Directions
Once you reach the line containing "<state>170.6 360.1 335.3", copy it and every line after it exactly, through the end of the data below.

Provided data

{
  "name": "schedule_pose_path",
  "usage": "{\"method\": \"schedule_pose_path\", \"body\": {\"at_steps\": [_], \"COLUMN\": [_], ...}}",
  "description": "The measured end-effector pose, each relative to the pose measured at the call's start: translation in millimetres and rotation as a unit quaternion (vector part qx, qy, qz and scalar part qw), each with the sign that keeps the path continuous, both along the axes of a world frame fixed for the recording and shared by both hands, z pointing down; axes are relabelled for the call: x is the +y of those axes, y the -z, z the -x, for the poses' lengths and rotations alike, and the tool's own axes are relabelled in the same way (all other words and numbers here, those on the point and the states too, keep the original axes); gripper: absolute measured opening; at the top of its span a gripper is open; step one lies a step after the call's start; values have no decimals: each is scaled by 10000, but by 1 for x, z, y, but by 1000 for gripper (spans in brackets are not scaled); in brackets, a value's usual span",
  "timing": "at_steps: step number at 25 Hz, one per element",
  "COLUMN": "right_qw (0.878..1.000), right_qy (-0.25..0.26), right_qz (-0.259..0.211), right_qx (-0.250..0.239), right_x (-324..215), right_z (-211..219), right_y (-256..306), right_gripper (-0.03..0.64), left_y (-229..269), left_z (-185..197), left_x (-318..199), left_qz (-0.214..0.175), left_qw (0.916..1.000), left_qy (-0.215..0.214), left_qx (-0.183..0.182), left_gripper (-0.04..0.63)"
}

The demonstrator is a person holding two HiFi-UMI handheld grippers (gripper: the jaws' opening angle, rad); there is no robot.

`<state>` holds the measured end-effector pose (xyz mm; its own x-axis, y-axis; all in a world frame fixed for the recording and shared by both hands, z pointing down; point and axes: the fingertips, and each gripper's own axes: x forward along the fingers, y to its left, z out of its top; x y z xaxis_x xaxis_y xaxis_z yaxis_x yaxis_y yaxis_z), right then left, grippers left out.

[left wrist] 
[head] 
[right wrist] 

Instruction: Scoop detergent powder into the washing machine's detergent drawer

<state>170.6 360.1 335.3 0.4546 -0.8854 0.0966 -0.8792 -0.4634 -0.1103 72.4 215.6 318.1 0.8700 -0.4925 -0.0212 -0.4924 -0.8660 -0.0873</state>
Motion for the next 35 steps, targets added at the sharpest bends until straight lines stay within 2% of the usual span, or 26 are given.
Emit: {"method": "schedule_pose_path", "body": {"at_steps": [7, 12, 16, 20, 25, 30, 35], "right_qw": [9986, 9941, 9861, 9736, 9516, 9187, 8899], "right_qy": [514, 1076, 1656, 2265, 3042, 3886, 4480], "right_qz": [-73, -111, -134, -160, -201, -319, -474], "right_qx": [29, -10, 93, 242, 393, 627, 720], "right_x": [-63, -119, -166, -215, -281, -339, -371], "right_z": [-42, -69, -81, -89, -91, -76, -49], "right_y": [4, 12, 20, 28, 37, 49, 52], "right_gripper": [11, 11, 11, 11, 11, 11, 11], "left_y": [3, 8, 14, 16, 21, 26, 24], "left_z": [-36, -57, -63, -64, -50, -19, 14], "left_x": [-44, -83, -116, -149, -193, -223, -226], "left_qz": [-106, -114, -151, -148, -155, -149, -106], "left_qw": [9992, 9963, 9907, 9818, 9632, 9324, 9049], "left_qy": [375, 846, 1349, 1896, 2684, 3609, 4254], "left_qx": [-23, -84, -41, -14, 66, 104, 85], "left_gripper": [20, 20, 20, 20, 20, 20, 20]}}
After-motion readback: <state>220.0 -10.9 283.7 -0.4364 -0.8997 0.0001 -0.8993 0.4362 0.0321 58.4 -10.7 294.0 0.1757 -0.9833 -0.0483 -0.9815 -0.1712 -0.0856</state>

Answer for this exercise
<state>170.6 360.1 335.3 0.4546 -0.8854 0.0966 -0.8792 -0.4634 -0.1103 72.4 215.6 318.1 0.8700 -0.4925 -0.0212 -0.4924 -0.8660 -0.0873</state>
Motion for the next 35 steps, targets added at the sharpest bends until straight lines stay within 2% of the usual span, or 26 are given.
Emit: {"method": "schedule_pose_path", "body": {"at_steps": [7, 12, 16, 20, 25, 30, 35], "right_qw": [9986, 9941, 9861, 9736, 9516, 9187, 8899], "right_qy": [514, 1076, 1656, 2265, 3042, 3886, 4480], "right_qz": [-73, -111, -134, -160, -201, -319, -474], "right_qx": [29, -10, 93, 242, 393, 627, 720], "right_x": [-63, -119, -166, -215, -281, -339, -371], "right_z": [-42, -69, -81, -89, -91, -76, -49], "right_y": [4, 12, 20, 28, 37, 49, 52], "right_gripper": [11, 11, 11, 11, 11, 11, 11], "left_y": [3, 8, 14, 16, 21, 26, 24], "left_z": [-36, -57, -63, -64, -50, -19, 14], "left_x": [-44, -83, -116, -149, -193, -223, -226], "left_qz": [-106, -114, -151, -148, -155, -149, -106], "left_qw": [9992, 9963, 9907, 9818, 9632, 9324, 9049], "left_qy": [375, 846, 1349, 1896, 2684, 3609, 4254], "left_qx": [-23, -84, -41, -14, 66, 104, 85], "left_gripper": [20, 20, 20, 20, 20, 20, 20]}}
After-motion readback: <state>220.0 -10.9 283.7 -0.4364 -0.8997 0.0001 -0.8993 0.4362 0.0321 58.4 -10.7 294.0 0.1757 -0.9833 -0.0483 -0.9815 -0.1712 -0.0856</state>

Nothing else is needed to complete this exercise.